» **Task instructions**:
For this exercise, reproduce the entries below exactly, but only from the line containing "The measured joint" through the line containing "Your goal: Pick", both included.

» **Exercise inputs**:
####################

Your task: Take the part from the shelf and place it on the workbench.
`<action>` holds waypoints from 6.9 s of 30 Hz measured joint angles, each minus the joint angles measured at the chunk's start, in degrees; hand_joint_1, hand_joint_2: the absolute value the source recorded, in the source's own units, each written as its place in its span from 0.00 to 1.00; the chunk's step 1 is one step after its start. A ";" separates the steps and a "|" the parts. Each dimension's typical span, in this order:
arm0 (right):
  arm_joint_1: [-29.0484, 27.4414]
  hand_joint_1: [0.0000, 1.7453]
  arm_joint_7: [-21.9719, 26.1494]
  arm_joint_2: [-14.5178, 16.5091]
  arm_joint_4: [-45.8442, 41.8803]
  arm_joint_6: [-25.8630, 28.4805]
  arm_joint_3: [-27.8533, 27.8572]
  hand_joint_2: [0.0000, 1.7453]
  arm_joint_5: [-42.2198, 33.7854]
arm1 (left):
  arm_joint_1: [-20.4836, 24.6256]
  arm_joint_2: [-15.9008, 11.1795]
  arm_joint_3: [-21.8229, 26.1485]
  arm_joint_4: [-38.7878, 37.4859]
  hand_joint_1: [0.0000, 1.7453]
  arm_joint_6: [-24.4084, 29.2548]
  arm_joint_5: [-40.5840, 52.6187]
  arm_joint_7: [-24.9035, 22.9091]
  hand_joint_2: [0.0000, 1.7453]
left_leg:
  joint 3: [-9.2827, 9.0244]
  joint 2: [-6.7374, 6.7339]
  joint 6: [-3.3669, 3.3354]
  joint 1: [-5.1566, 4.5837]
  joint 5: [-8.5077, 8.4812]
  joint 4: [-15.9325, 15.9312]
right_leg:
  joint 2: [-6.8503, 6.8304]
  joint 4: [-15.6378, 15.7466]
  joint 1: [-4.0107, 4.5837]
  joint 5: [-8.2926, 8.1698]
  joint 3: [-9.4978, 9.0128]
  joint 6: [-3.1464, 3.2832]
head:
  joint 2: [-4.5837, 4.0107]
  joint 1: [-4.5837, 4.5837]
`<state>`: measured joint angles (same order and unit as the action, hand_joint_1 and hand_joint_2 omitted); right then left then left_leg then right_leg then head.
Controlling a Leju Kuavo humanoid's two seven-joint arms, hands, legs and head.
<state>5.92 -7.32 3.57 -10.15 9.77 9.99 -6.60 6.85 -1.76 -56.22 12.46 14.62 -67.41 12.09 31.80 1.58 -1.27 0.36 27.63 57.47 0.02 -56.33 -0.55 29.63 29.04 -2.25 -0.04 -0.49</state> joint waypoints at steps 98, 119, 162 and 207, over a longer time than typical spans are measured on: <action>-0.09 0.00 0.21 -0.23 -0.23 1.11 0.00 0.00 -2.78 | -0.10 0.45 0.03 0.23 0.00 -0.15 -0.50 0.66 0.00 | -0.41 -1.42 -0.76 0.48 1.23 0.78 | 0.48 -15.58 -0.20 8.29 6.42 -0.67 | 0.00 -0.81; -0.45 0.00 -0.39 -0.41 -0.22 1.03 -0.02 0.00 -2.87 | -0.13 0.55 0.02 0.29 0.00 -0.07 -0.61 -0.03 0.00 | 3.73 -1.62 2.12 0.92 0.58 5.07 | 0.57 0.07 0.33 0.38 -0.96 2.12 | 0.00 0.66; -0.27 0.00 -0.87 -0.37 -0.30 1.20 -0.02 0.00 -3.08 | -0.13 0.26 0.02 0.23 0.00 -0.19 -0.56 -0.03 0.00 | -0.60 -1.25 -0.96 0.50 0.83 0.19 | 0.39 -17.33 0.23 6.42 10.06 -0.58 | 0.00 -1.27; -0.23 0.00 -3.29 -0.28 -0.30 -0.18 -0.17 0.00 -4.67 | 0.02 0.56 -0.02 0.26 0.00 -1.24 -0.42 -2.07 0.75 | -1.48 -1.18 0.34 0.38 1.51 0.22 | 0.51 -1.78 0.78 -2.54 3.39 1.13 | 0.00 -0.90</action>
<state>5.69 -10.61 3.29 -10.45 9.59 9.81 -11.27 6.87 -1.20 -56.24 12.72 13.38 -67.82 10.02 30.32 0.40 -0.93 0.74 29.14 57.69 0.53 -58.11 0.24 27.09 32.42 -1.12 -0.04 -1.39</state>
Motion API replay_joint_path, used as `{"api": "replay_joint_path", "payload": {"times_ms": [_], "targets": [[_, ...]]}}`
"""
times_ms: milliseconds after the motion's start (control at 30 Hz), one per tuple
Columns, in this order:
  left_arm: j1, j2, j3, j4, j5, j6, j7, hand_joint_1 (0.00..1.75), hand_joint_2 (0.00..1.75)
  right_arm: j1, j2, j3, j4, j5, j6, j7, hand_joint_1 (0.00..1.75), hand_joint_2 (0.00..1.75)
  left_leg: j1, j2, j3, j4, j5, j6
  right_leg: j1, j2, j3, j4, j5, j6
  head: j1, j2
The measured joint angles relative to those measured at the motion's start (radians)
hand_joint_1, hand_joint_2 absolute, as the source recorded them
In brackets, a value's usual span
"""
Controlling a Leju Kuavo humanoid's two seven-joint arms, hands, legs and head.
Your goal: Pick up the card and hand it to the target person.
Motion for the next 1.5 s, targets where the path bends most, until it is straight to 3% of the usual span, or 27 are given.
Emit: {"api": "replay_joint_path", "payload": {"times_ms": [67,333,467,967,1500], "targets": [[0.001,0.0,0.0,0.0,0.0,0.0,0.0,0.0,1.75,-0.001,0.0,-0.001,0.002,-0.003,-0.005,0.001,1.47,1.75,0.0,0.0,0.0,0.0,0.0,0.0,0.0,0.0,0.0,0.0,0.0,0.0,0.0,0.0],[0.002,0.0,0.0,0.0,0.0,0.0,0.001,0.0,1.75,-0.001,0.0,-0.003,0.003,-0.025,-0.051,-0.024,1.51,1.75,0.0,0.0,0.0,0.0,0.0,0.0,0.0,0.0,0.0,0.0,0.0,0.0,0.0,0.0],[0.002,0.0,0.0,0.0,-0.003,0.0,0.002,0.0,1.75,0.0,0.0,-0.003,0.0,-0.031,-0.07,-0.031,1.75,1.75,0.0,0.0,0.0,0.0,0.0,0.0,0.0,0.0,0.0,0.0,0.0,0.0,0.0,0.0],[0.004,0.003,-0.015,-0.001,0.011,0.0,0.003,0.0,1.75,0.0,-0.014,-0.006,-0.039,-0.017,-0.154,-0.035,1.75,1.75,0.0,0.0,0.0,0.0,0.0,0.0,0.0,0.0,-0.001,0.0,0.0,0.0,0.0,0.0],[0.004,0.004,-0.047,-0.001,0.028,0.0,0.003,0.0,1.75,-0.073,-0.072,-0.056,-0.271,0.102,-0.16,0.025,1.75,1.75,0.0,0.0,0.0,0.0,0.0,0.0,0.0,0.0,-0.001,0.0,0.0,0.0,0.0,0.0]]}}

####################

» **Exercise response**:
The measured joint angles relative to those measured at the motion's start (radians)
hand_joint_1, hand_joint_2 absolute, as the source recorded them
In brackets, a value's usual span
"""
Controlling a Leju Kuavo humanoid's two seven-joint arms, hands, legs and head.
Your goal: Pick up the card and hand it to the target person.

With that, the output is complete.